The commission to be set on an infill lot, within a highly consolidated sector of the city of Montevideo as the neighborhood of Pocitos is, while facing a high traffic street, consisted of the design of a four bedroom house with the associated living areas: living room, dinning, den, kitchen and scullery, plus the service areas: laundry room, storage area, and service quarters. Added to this was the need to park two vehicles in the lot's front setback. A program which at first glance resulted slightly excessive in relation to the size of the plot. In addition to the program, the desire for natural light, direct sunlight whenever possible, to enter all the spaces of the house was also posed. On our part, as a starting point, we stated the idea of a house that could guard the privacy of the domestic life relative to the street while not renouncing a strong relationship between the interior and exterior spaces. Another initial theme which for us was important was the idea of flexibility: the possibility that the living spaces -the binomial formed by the living-dinning room and the den- can be conformed as a single continuous space while also being able to gain independence and function separately.


From a morphological standpoint the house is able to satisfactorily articulate an urban context in which due to the superposition of successive normative changes two story houses in different street alignments coexist interspersed with highrise buildings of up to 10 stories. This is reinforced with the construction of a deep access, which allows the house to establish a strong relationship with the street (a street with a high intensity of traffic) without renouncing the domestic privacy that the program requires. Thus on the ground floor a gradient is set -street, sidewalk, front yard and deep access, interiority and yard once again- which regulates the dialogue between the public and common dimension with the domestic and private milieu. A spatial sequence mediated simply by plant species and glazed closures.

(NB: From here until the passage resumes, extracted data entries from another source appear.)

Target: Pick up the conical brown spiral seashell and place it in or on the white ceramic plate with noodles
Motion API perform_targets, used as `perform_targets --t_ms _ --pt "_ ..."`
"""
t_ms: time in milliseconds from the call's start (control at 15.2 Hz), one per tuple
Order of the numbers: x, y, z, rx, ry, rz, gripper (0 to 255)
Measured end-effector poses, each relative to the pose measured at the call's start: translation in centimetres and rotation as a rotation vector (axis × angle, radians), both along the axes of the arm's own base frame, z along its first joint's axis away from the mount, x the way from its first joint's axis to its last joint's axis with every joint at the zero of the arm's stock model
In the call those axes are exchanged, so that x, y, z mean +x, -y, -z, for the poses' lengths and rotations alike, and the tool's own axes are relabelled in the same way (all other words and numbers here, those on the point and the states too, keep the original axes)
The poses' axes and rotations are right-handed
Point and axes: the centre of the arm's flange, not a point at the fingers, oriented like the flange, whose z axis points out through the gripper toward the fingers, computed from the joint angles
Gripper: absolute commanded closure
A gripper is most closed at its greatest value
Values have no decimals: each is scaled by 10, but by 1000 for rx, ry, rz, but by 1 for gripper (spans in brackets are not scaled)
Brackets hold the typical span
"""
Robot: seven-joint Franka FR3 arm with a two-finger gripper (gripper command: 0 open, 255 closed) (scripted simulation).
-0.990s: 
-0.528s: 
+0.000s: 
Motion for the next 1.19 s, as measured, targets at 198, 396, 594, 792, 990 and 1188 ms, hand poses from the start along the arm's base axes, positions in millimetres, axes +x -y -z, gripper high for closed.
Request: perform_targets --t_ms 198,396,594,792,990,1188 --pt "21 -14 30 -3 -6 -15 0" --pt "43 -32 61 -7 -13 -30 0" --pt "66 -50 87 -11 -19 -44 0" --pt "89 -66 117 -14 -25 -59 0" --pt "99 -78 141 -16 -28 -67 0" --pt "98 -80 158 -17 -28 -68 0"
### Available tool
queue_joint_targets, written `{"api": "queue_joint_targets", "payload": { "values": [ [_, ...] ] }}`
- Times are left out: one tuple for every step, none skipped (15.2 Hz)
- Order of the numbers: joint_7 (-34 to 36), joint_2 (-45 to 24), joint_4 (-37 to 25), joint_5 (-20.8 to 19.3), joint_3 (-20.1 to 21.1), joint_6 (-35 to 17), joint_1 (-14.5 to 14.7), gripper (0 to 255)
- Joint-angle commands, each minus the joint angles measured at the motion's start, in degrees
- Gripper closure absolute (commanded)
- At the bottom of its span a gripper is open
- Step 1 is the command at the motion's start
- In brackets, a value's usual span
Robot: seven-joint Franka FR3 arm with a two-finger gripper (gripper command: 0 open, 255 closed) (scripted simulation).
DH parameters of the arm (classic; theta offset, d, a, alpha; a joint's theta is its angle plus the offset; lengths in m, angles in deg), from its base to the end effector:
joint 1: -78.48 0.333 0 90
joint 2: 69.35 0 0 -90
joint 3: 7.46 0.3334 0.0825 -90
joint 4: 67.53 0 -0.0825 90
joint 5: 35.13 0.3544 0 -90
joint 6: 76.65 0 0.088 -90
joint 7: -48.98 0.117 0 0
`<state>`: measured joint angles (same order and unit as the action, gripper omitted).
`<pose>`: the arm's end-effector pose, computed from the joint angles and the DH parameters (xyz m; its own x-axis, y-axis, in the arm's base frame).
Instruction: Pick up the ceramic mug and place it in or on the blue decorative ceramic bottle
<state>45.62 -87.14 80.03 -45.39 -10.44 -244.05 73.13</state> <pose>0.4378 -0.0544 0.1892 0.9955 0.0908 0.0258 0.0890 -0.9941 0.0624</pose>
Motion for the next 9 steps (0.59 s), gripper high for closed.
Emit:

Inside the house the versatility achieved for the configuration of common spaces has allowed a very good performance adaptability to the different situations of domestic life. From the habitual reunions and celebrations in which the interior and exterior fuse into one great undifferentiated continuum, to moments in which the space is compartmentalized and allows the children to freely play without distorting the other areas of domestic life. The upper level destined for the privacy of the bedrooms, while being articulated around the double height rotative center, prolongs onto the great terrace, a play area also, which protects the access and reinstates the bond with the street.